O Brasil comemora nesta sexta-feira (24) o Dia Nacional da Língua de Sinais (Libras), uma data que celebra a oficialização da Libras como um meio legal de comunicação e expressão. Ela foi estabelecida por meio da Lei nº 10.436, de 2002, para destacar a importância da inclusão, da acessibilidade e do respeito à cultura surda, reforçando o uso dessa língua considerada “visual-espacial”.
Como forma de fomentar a valorização da Língua Brasileira de Sinais, várias escolas da Rede Municipal de Ensino em Aracruz promoveram ações para homenagear esse dia tão importante para a educação bilíngue e para a garantia de direitos das pessoas surdas. O Grupo IV da professora Camila, no Centro Municipal de Educação Infantil (Cmei) Mãe Aurélia, em Vila do Riacho, trabalhou com a apresentação da música “A Baleia”, com as crianças reunidas cantando a letra por meio de sinais. Na Escola Municipal de Ensino Fundamental (Emef) Zilca Vieira Bermudes, em Vila Nova, foi gravado um vídeo de uma aluna transmitindo, por meio de sinais, a seguinte mensagem: “Olá, hoje comemoramos 24 anos da Lei de Libras, que é a língua utilizada pelas pessoas com deficiência auditiva e surdez e possibilita a interação e o aprendizado. Aprender Libras é aceitar pessoas surdas e respeitar sua cultura e identidade”.
A Libras é considerada uma linguagem visual-espacial, com uma estrutura gramatical própria, baseada em movimentos e expressões faciais. Sua celebração é de grande importância, pois reconhecer a identidade surda é promover a conscientização sobre a necessidade de intérpretes e acessibilidade em todos os setores da sociedade.

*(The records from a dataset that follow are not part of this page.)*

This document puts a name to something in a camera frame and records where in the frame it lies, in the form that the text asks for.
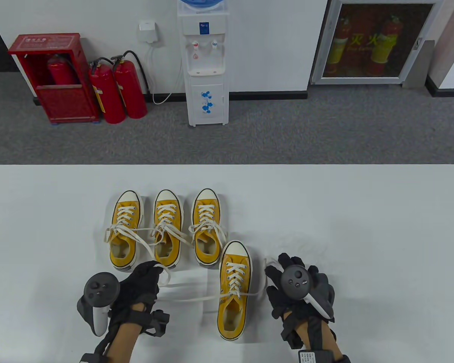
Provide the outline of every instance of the glass cabinet door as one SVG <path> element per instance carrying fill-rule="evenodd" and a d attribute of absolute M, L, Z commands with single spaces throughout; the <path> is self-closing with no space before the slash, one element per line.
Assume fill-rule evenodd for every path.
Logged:
<path fill-rule="evenodd" d="M 343 4 L 322 76 L 399 77 L 433 6 Z"/>

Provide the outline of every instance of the baseboard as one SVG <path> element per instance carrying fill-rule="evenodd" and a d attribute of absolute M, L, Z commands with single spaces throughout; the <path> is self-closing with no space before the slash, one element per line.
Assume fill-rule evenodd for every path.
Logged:
<path fill-rule="evenodd" d="M 443 88 L 440 90 L 429 76 L 426 78 L 426 88 L 432 97 L 454 97 L 454 88 Z"/>
<path fill-rule="evenodd" d="M 153 102 L 152 95 L 144 95 L 146 102 Z M 162 102 L 168 93 L 155 95 L 155 102 Z M 253 101 L 253 100 L 305 100 L 308 98 L 308 91 L 272 91 L 272 92 L 231 92 L 231 101 Z M 172 94 L 167 102 L 186 102 L 185 93 Z M 34 97 L 34 103 L 40 106 L 40 101 Z"/>

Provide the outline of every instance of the gray carpet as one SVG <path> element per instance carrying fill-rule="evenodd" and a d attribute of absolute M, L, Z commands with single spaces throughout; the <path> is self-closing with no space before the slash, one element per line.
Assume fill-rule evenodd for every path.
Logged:
<path fill-rule="evenodd" d="M 0 73 L 0 164 L 454 164 L 454 98 L 399 86 L 310 87 L 307 100 L 230 103 L 227 126 L 186 104 L 140 121 L 51 126 L 20 74 Z"/>

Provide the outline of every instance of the red cabinet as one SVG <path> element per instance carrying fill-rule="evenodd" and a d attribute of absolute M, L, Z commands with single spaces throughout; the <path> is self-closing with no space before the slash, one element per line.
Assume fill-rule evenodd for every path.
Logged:
<path fill-rule="evenodd" d="M 89 82 L 89 65 L 78 33 L 19 35 L 16 55 L 51 123 L 98 122 L 99 107 Z M 77 83 L 57 85 L 47 63 L 58 55 L 77 73 Z"/>

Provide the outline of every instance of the white table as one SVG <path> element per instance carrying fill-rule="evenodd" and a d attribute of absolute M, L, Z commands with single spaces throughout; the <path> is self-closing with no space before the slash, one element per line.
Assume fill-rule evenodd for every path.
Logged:
<path fill-rule="evenodd" d="M 328 274 L 333 329 L 351 361 L 454 362 L 454 166 L 303 165 L 0 166 L 0 361 L 74 363 L 92 352 L 99 339 L 76 301 L 90 276 L 114 272 L 102 239 L 117 197 L 135 189 L 149 211 L 170 188 L 189 211 L 204 187 L 221 195 L 231 239 Z M 190 250 L 172 283 L 162 296 L 215 294 L 218 272 Z M 167 334 L 141 337 L 132 362 L 295 361 L 267 298 L 236 342 L 218 335 L 216 306 L 159 302 Z"/>

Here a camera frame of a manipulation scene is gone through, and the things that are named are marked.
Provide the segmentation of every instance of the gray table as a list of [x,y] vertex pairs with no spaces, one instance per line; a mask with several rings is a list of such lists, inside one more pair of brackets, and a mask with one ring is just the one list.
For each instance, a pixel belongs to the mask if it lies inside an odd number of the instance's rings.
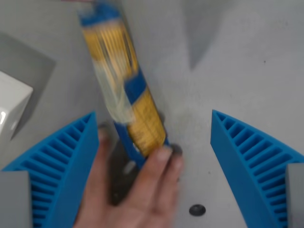
[[[209,143],[211,109],[303,150],[304,2],[126,0],[123,8],[170,140],[184,150],[175,227],[246,227]],[[93,109],[98,121],[109,118],[71,3],[2,0],[0,31],[56,63],[1,165]],[[195,203],[205,216],[189,215]]]

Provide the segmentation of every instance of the gray block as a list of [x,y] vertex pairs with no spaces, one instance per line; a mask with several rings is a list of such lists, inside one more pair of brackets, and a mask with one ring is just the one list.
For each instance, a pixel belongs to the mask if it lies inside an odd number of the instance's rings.
[[304,163],[288,164],[285,182],[288,228],[304,228]]
[[32,228],[32,224],[28,172],[0,172],[0,227]]

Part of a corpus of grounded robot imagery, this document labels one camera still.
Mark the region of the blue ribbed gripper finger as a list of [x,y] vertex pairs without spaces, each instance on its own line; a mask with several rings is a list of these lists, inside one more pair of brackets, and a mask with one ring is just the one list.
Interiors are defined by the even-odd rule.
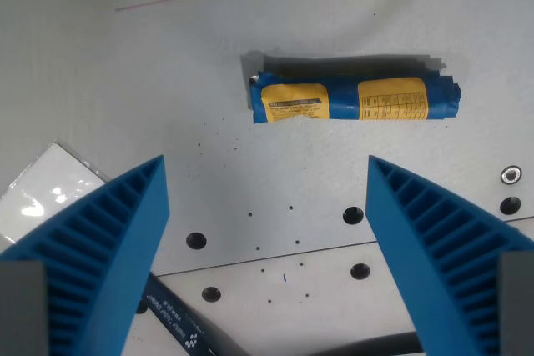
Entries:
[[376,156],[365,215],[428,355],[501,352],[497,265],[531,251],[516,228],[455,193]]
[[51,355],[123,351],[169,220],[164,156],[105,183],[1,254],[46,273]]

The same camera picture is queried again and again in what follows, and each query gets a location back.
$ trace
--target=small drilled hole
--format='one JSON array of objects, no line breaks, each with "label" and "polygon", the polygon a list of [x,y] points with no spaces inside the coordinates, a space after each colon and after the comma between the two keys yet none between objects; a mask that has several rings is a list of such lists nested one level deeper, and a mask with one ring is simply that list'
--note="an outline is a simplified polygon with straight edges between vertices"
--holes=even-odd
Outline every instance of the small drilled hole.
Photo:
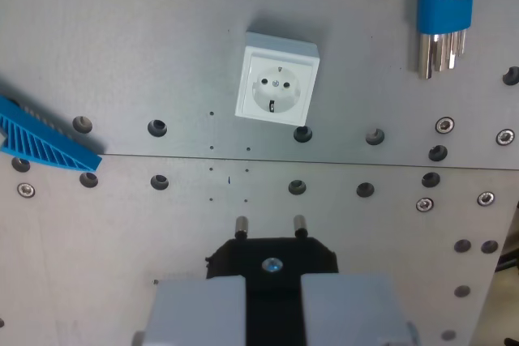
[{"label": "small drilled hole", "polygon": [[454,340],[456,338],[456,332],[454,330],[446,330],[441,333],[442,340]]},{"label": "small drilled hole", "polygon": [[471,247],[472,244],[468,239],[461,239],[454,244],[454,251],[457,253],[466,253]]},{"label": "small drilled hole", "polygon": [[447,157],[447,148],[443,145],[434,146],[429,151],[429,160],[434,162],[440,162]]},{"label": "small drilled hole", "polygon": [[23,158],[13,158],[11,165],[13,165],[13,168],[20,173],[28,172],[31,168],[29,161],[24,160]]},{"label": "small drilled hole", "polygon": [[375,193],[375,187],[369,182],[363,182],[357,187],[357,195],[361,198],[369,198]]},{"label": "small drilled hole", "polygon": [[499,248],[499,244],[496,241],[486,241],[481,245],[481,251],[484,254],[492,254]]},{"label": "small drilled hole", "polygon": [[150,184],[156,190],[165,190],[169,186],[168,179],[161,174],[153,176]]},{"label": "small drilled hole", "polygon": [[454,296],[456,297],[467,297],[470,295],[470,287],[468,285],[460,285],[454,289]]},{"label": "small drilled hole", "polygon": [[308,142],[312,136],[311,128],[308,126],[298,127],[294,131],[294,139],[300,143]]},{"label": "small drilled hole", "polygon": [[148,132],[154,137],[160,138],[168,131],[168,126],[163,121],[154,120],[148,123]]},{"label": "small drilled hole", "polygon": [[422,177],[422,185],[426,188],[434,188],[440,183],[440,175],[438,173],[430,172]]},{"label": "small drilled hole", "polygon": [[72,121],[74,130],[81,134],[87,134],[92,131],[92,122],[87,117],[75,117]]},{"label": "small drilled hole", "polygon": [[302,180],[293,180],[289,184],[289,192],[291,194],[304,194],[307,190],[307,185]]},{"label": "small drilled hole", "polygon": [[380,145],[385,138],[385,134],[381,129],[376,129],[375,131],[366,134],[366,142],[371,146]]},{"label": "small drilled hole", "polygon": [[506,75],[503,75],[503,83],[516,85],[519,83],[519,66],[512,66]]},{"label": "small drilled hole", "polygon": [[79,182],[86,188],[93,188],[97,186],[98,180],[94,173],[81,173],[79,176]]}]

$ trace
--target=metal pin
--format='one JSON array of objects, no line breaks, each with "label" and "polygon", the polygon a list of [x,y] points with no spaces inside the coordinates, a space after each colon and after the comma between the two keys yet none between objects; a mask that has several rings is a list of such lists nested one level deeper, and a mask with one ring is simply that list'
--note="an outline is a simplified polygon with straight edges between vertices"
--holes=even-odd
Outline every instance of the metal pin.
[{"label": "metal pin", "polygon": [[465,43],[467,42],[467,29],[460,31],[460,40],[457,46],[457,55],[462,56],[465,54]]},{"label": "metal pin", "polygon": [[236,239],[247,239],[249,232],[249,220],[245,216],[236,218],[236,227],[234,229],[234,237]]},{"label": "metal pin", "polygon": [[308,237],[307,221],[303,215],[294,217],[294,231],[297,238]]},{"label": "metal pin", "polygon": [[433,47],[432,36],[428,34],[420,34],[418,73],[422,79],[430,79],[432,77]]}]

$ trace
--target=metal screw head
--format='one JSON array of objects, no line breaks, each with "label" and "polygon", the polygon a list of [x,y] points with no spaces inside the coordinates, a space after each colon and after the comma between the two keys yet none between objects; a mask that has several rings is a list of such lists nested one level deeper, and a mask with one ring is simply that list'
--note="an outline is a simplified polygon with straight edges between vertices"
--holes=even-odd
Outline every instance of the metal screw head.
[{"label": "metal screw head", "polygon": [[427,211],[430,211],[432,210],[432,208],[434,207],[434,202],[432,201],[432,199],[429,199],[429,198],[423,198],[423,199],[420,199],[417,203],[416,203],[416,209],[419,210],[420,212],[427,212]]},{"label": "metal screw head", "polygon": [[498,145],[507,146],[512,143],[515,138],[516,134],[513,132],[513,130],[505,129],[499,132],[497,137],[495,137],[495,141]]},{"label": "metal screw head", "polygon": [[453,128],[454,121],[451,117],[442,117],[436,123],[436,131],[438,131],[440,134],[448,134],[453,130]]},{"label": "metal screw head", "polygon": [[283,262],[278,258],[267,258],[261,263],[261,267],[268,273],[276,273],[283,269]]},{"label": "metal screw head", "polygon": [[478,204],[482,207],[490,206],[494,200],[495,196],[491,192],[483,192],[478,196]]},{"label": "metal screw head", "polygon": [[34,196],[36,191],[34,190],[34,187],[26,182],[23,182],[22,184],[18,185],[18,193],[22,198],[31,198]]}]

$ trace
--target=mounting hole
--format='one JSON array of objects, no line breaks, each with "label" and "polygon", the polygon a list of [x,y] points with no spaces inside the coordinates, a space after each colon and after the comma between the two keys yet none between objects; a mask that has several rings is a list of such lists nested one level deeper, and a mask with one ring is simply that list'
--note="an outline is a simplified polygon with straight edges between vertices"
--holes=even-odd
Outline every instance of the mounting hole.
[{"label": "mounting hole", "polygon": [[457,253],[466,253],[470,250],[472,244],[468,239],[460,239],[458,242],[454,244],[454,251]]},{"label": "mounting hole", "polygon": [[454,296],[456,297],[467,297],[470,295],[470,287],[468,285],[460,285],[454,289]]},{"label": "mounting hole", "polygon": [[454,330],[445,330],[441,333],[442,340],[454,340],[456,338],[456,332]]},{"label": "mounting hole", "polygon": [[99,181],[94,173],[81,173],[81,176],[79,176],[79,182],[86,188],[93,188]]},{"label": "mounting hole", "polygon": [[293,180],[289,184],[289,192],[291,194],[304,194],[307,190],[307,184],[303,180]]},{"label": "mounting hole", "polygon": [[422,185],[426,188],[434,188],[440,183],[440,175],[435,172],[430,172],[422,177]]},{"label": "mounting hole", "polygon": [[75,117],[72,121],[74,130],[81,134],[87,134],[92,131],[92,122],[87,117]]},{"label": "mounting hole", "polygon": [[156,190],[165,190],[168,187],[169,182],[168,182],[168,179],[165,178],[165,176],[162,176],[161,174],[157,174],[152,177],[150,184]]},{"label": "mounting hole", "polygon": [[498,250],[500,245],[496,241],[486,241],[481,245],[481,251],[484,254],[492,254]]},{"label": "mounting hole", "polygon": [[375,129],[375,131],[366,134],[366,142],[371,146],[380,145],[385,138],[385,134],[381,129]]},{"label": "mounting hole", "polygon": [[11,165],[13,165],[13,168],[20,173],[28,172],[31,168],[29,161],[17,157],[12,159]]},{"label": "mounting hole", "polygon": [[357,195],[361,198],[369,198],[375,193],[375,187],[369,182],[363,182],[357,187]]},{"label": "mounting hole", "polygon": [[149,134],[159,138],[165,135],[165,133],[168,131],[168,126],[166,126],[163,121],[155,119],[148,123],[148,131]]},{"label": "mounting hole", "polygon": [[478,196],[478,204],[481,207],[490,206],[495,200],[494,194],[491,192],[483,192]]},{"label": "mounting hole", "polygon": [[504,129],[497,134],[495,141],[500,146],[507,146],[512,143],[515,138],[516,133],[513,130]]},{"label": "mounting hole", "polygon": [[448,134],[454,128],[454,120],[451,117],[442,117],[436,123],[436,131],[440,134]]},{"label": "mounting hole", "polygon": [[446,156],[447,156],[447,148],[443,145],[434,146],[429,151],[429,160],[434,161],[434,162],[440,162],[442,160],[445,160]]},{"label": "mounting hole", "polygon": [[294,139],[300,143],[308,142],[311,137],[311,128],[308,126],[298,127],[294,130]]},{"label": "mounting hole", "polygon": [[512,66],[506,75],[503,75],[503,83],[506,85],[516,85],[519,83],[519,66]]}]

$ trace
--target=blue hex key holder
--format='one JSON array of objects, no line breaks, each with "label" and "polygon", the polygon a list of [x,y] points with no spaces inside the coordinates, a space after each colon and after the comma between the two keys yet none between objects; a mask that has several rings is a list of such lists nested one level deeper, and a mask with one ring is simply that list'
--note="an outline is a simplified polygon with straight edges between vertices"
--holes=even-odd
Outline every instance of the blue hex key holder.
[{"label": "blue hex key holder", "polygon": [[0,96],[0,150],[12,156],[81,172],[95,172],[101,158]]},{"label": "blue hex key holder", "polygon": [[420,54],[418,73],[422,79],[436,71],[454,69],[465,53],[467,30],[472,24],[473,0],[418,0]]}]

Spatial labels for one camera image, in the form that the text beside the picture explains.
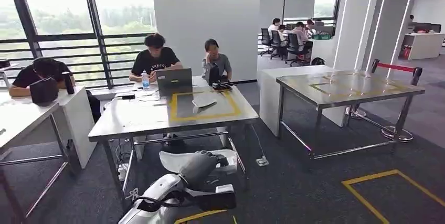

De acordo com a técnica pedagógica do setor de Educação Especial e Inclusiva da Semed, Charlene Franco, o fato de as escolas da rede desenvolverem ações em homenagem à data é uma forma de incentivar que todas as crianças e adolescentes tenham ainda mais possibilidades de se comunicar e conhecer essa língua. “Ficamos muito felizes em receber e acompanhar tantas ações em nossa rede em comemoração ao Dia Nacional da Língua Brasileira de Sinais. Essa data representa um marco extremamente importante para a educação das pessoas com deficiência auditiva e surdez, pois reforça o reconhecimento, o respeito e a valorização da Libras como língua. Nossa rede tem crescido não apenas no número de estudantes, mas também no compromisso em promover uma educação mais inclusiva e de qualidade, sempre buscando melhorias e alinhamento com os decretos e leis vigentes”, disse.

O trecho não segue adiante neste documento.